アプリが最初のフレームを生成するのにかかる時間を確認するには、初期表示までの時間(TTID)を測定します。ただし、この指標は必ずしもユーザーがアプリの操作を開始できるようになるまでの時間を示しているわけではありません。一方、完全表示までの時間(TTFD)指標は、アプリが完全に使用できる状態になるまでに必要なコードパスを測定して最適化するために有効です。

アプリ UI が完全に描画されたときの通知に関する戦略については、起動時間の精度を改善するをご覧ください。

TTID と TTFD はどちらもそれぞれの領域で重要であるため、いずれも最適化する必要があります。TTID が短ければ、アプリが実際に起動されていることをユーザーが確認しやすくなります。一方、ユーザーがすぐにアプリを操作できるようにするためには、TTFD を短くすることが重要です。

スレッドの状態をすべて分析する

アプリの起動時間を選択して、スレッドのスライス全体を確認します。メインスレッドは常に応答可能である必要があります。

Android Studio ProfilerPerfetto などのツールを使用すると、メインスレッドの概要や各ステージにかかった時間の詳細を確認できます。Perfetto トレースの可視化について詳しくは、Perfetto UI のドキュメントをご覧ください。

メインスレッドのスリープ状態の主なチャンクを特定する

スリープに長い時間が費やされている場合は、アプリのメインスレッドが処理の完了を待っている可能性があります。マルチスレッド アプリの場合は、メインスレッドが完了を待っているスレッドを特定し、それらのオペレーションの最適化を検討します。また、不要なロックの競合によるクリティカル パスでの遅延を防ぐことも有効です。

メインスレッドのブロックと割り込み不可能なスリープを減らす

メインスレッドをブロック状態にしているケースをすべて見つけます。Perfetto と Studio Profiler では、スレッド状態のタイムラインにオレンジ色のインジケーターで示されます。それらのオペレーションを特定して、想定されたものか、あるいは回避可能なものかを調査し、必要ならば最適化します。

多くの場合、IO 関連の割り込み可能なスリープには改善の余地があります。IO を行う他のプロセスがあると、それが無関係なアプリであっても、トップのアプリが行っている IO と競合する可能性があります。

起動時間を短縮する

最適化の可能性を特定したら、以下のように起動時間の短縮に役立つ解決策を模索します。
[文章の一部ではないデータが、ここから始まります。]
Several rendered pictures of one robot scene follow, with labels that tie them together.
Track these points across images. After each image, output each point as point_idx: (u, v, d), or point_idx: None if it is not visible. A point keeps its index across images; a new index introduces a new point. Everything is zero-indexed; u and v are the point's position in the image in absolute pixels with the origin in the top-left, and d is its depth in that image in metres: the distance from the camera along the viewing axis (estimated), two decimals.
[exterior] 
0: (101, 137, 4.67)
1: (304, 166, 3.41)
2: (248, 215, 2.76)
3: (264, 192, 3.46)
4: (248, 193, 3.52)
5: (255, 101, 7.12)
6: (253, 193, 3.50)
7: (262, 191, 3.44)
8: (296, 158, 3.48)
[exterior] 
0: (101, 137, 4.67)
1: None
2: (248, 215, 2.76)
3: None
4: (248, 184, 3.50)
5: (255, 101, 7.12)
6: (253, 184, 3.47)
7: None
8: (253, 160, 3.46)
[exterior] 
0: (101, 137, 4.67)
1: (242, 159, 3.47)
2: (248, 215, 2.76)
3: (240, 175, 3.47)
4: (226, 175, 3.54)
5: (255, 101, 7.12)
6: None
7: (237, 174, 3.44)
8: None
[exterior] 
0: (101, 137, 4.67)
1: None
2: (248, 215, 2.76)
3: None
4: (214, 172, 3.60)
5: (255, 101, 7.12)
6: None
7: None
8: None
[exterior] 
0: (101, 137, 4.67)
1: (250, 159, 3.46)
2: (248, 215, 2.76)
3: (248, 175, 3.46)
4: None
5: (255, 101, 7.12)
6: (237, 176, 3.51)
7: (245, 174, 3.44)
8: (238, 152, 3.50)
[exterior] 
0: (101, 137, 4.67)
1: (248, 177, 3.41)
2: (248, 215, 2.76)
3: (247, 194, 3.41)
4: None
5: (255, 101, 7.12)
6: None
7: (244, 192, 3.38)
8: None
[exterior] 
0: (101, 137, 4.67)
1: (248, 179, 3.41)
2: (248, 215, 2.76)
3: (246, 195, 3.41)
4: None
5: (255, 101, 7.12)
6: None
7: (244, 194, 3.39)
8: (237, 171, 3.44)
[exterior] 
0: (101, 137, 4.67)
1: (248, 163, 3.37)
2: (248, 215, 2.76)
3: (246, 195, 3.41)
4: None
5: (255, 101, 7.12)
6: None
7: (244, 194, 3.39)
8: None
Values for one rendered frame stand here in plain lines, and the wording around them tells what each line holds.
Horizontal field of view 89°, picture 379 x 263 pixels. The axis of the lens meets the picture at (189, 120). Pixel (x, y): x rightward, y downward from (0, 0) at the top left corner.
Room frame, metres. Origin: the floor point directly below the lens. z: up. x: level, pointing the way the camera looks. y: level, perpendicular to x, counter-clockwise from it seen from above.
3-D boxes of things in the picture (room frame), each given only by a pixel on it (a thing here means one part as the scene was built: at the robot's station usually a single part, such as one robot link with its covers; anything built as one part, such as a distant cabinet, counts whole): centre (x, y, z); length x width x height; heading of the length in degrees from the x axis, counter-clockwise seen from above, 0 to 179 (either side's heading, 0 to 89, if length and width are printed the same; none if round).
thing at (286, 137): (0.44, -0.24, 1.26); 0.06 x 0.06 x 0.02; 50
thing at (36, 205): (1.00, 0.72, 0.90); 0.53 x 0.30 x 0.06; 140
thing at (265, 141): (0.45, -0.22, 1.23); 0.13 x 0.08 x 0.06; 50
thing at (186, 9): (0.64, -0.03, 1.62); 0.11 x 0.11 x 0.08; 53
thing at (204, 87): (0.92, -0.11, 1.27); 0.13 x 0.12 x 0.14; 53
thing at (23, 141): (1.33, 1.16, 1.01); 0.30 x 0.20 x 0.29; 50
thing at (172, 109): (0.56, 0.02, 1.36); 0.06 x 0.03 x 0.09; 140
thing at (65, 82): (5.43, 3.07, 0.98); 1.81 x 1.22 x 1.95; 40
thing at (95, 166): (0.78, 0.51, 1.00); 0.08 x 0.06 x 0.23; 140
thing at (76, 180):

  • コンテンツの読み込みを非同期にして遅延させ、TTID を短縮します。
  • バインダー呼び出しを行う関数の呼び出しを最小限にします。どうしても呼び出さなければならない場合も、呼び出しを繰り返さずに値をキャッシュに保存したり、ブロックしない処理をバックグラウンド スレッドに移動したりすることで、それらの呼び出しを最適化します。
  • アプリの起動が速いと感じられるように、すべての画面の読み込みが完了する前に、最低限レンダリングする必要のあるものを可能な限り早く表示します。
  • 起動プロファイルを作成してアプリに追加します。
  • Jetpack の App Startup ライブラリを使用して、アプリの起動時にコンポーネントの初期化を効率良く行えるようにします。

UI のパフォーマンスを分析する

アプリの起動には、スプラッシュ画面とホームページの読み込み時間が含まれます。アプリの起動を最適化するには、トレースを調べて UI の描画に要する時間を把握します。

初期化時の処理を制限する

一部のフレームは他のフレームよりも読み込みに時間がかかることがあります。こうしたフレームは、アプリにとって高コストな描画とみなされます。

初期化を最適化するには、次のようにします。

  • 低速なレイアウトパスを優先し、それらを改善対象とします。
  • カスタム トレース イベントを追加して Perfetto からの警告と Systrace からのアラートを調査し、コストの高い描画と遅延を削減します。

フレームデータを測定する

フレームデータの測定方法は複数あります。主に以下の 5 つの収集方法があります。

  • dumpsys gfxinfo を使用したローカルでの収集: dumpsys データに記録されたフレームのすべてが、アプリのレンダリングが遅い原因であったり、エンドユーザーに影響を与えたりするわけではありません。とはいえ、これを複数のリリース サイクルを通じて確認すると、パフォーマンスの全般的な傾向を把握するのに役立ちます。gfxinfoframestats を使用して UI のパフォーマンス測定値をテストに統合する方法について詳しくは、Android アプリのテストの基礎をご覧ください。
  • JankStats を使用したフィールドの収集: JankStats ライブラリを使用してアプリの特定の部分からフレーム レンダリング時間を収集し、使用しているデータの記録と分析を行います。
  • テストで Macrobenchmark を使用する(内部で Perfetto を使用)
  • Perfetto FrameTimeline: Android 12(API レベル 31)では、Perfetto トレースから、フレーム ドロップの原因となっている処理までの Frame Timeline 指標を収集できます。これがフレーム ドロップの原因を突き止めるための最初のステップになります。
  • Android Studio Profiler を使用した ジャンク検出

メイン アクティビティの読み込み時間を確認する

アプリのメイン アクティビティには、複数のソースから読み込まれる大量の情報が含まれている場合があります。ホームの Activity レイアウト、特にこのホーム アクティビティの Choreographer.onDraw メソッドを確認します。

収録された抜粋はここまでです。